=== What to do ===
Below is a listing with pictures in it. Copy it exactly without them.

[Supplied material — start]

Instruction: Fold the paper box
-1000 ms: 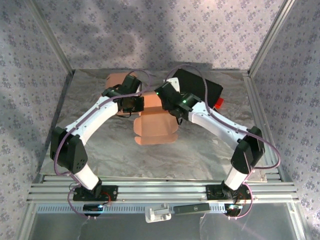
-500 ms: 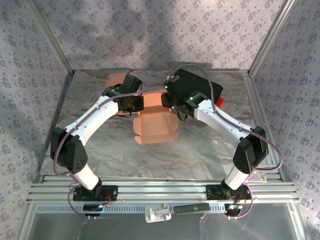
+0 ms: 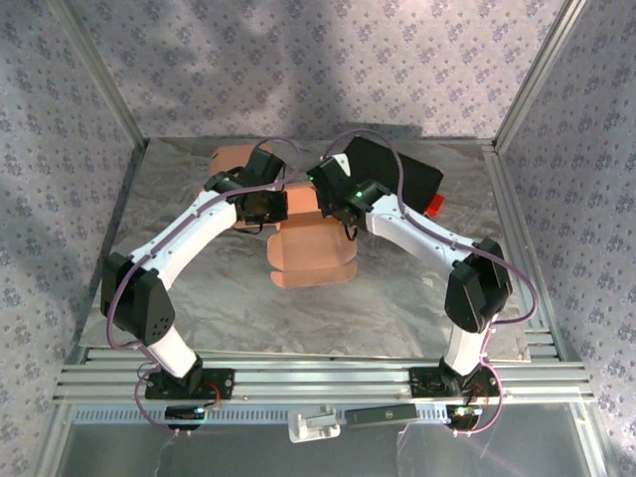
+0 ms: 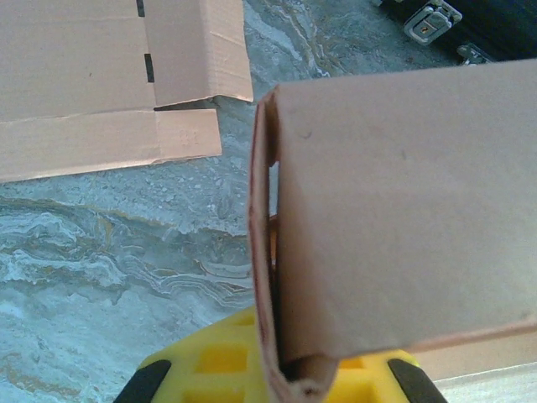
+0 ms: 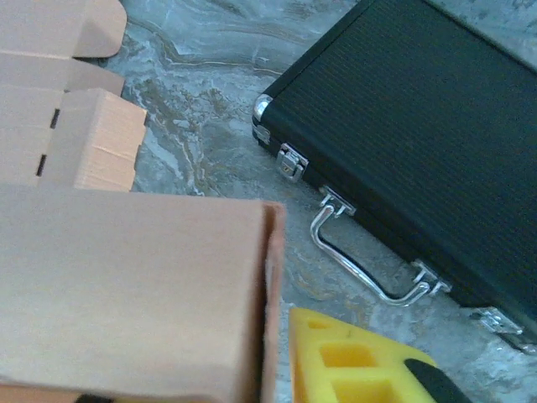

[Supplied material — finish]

=== Exercise solution ===
Instruction: Fold the paper box
-1000 ms: 
-500 ms: 
+0 ms: 
+0 ms: 
+0 ms: 

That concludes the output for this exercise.